▸ **WHAT IS EXPECTED**
Across the entries below, determine how many lines include the word "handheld". State only the resulting number.
:: INPUT DATA
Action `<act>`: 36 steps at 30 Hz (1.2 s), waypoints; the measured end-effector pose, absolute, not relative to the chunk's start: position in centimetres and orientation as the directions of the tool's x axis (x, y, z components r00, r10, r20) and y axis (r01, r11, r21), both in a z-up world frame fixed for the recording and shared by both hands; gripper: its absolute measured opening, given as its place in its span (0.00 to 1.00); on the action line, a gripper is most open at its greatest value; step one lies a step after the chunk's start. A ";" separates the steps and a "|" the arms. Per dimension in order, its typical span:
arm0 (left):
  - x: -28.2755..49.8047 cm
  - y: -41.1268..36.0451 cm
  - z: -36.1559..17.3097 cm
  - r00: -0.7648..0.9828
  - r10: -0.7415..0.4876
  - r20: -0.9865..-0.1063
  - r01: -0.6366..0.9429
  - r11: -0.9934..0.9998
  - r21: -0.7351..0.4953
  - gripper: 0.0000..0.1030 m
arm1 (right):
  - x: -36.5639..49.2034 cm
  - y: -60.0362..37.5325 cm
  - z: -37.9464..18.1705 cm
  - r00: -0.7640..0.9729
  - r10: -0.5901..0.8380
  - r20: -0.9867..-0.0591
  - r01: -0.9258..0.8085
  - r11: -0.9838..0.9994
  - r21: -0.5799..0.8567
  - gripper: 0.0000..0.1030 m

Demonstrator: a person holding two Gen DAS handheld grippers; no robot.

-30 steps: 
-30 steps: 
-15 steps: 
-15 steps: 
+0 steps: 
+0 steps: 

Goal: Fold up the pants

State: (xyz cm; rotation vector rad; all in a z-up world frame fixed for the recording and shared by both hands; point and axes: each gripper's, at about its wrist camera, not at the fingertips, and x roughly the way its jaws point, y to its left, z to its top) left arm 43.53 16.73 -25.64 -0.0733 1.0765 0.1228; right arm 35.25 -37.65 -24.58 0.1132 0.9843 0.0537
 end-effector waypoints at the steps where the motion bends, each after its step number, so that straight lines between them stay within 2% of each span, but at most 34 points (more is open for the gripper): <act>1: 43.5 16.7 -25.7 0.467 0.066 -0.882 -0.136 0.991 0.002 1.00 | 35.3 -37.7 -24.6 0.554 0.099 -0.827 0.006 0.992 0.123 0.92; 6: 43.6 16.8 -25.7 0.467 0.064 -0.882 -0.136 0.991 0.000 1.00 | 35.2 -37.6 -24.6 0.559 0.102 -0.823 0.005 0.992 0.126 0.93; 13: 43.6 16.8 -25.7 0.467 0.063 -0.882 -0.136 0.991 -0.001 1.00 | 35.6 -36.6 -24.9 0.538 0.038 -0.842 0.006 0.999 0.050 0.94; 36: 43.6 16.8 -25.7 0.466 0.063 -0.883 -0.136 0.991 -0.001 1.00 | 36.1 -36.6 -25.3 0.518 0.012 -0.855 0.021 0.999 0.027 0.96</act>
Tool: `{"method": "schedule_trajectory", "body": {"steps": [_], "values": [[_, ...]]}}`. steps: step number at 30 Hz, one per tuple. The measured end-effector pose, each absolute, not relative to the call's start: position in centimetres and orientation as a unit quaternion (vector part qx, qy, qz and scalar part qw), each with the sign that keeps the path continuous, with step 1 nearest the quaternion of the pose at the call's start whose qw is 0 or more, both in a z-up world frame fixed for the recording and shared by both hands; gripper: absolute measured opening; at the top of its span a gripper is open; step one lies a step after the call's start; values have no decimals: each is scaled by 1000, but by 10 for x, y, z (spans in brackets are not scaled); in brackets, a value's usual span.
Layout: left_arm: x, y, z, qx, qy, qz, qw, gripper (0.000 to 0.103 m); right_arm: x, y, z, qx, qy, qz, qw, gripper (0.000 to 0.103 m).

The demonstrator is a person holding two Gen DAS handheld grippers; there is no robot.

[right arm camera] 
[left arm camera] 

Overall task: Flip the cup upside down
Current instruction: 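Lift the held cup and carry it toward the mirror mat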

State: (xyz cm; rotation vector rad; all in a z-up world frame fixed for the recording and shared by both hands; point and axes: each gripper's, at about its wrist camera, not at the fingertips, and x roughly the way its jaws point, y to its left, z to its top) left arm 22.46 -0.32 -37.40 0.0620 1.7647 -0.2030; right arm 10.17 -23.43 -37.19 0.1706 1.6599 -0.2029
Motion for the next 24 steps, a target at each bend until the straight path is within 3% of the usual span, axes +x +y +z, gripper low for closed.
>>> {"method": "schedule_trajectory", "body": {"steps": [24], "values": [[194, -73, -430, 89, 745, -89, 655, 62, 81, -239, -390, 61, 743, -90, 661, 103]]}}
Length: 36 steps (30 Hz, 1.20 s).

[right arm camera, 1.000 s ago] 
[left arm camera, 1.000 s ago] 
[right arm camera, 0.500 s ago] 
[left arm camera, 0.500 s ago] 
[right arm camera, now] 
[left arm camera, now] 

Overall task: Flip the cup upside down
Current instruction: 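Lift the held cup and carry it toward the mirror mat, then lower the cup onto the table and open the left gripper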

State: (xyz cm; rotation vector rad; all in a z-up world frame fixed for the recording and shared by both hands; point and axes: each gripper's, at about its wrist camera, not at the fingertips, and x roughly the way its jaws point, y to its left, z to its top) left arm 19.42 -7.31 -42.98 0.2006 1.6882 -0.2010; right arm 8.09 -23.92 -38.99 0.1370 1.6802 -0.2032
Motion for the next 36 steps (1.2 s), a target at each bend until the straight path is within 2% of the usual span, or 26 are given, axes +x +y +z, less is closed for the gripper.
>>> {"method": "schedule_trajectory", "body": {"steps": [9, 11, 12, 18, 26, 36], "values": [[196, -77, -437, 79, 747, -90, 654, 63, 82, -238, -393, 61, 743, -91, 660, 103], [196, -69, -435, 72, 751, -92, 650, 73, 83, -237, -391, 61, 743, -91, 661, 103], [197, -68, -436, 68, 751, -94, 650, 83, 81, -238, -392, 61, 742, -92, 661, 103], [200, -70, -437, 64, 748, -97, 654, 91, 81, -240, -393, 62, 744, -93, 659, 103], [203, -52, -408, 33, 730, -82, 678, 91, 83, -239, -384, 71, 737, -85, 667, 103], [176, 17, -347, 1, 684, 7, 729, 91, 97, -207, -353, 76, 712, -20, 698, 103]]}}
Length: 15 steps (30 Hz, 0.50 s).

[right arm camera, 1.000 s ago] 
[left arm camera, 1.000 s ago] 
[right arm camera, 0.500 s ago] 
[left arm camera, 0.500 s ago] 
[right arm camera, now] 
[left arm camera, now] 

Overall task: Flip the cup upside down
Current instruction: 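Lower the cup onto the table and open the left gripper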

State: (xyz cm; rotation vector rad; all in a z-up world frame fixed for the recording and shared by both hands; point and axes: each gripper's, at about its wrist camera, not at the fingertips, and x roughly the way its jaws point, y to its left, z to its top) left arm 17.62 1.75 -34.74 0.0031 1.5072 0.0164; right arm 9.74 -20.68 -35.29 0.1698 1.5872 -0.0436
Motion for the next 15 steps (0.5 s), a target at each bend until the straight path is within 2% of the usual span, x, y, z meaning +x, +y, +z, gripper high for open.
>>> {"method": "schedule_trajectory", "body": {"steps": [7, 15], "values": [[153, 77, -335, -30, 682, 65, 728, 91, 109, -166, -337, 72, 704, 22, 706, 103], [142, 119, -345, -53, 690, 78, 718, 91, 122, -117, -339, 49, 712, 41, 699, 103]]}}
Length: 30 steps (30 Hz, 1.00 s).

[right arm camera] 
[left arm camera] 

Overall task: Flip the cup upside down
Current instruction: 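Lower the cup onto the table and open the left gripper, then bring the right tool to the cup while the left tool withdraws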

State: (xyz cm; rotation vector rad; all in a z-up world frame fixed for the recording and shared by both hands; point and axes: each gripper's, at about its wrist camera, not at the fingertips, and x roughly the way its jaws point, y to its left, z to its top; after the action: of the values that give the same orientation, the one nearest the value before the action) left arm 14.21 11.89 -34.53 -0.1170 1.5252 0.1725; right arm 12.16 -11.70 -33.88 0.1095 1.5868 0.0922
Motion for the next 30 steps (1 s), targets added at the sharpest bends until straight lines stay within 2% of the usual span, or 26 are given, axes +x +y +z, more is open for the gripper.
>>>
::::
▸ **EXERCISE RESULT**
2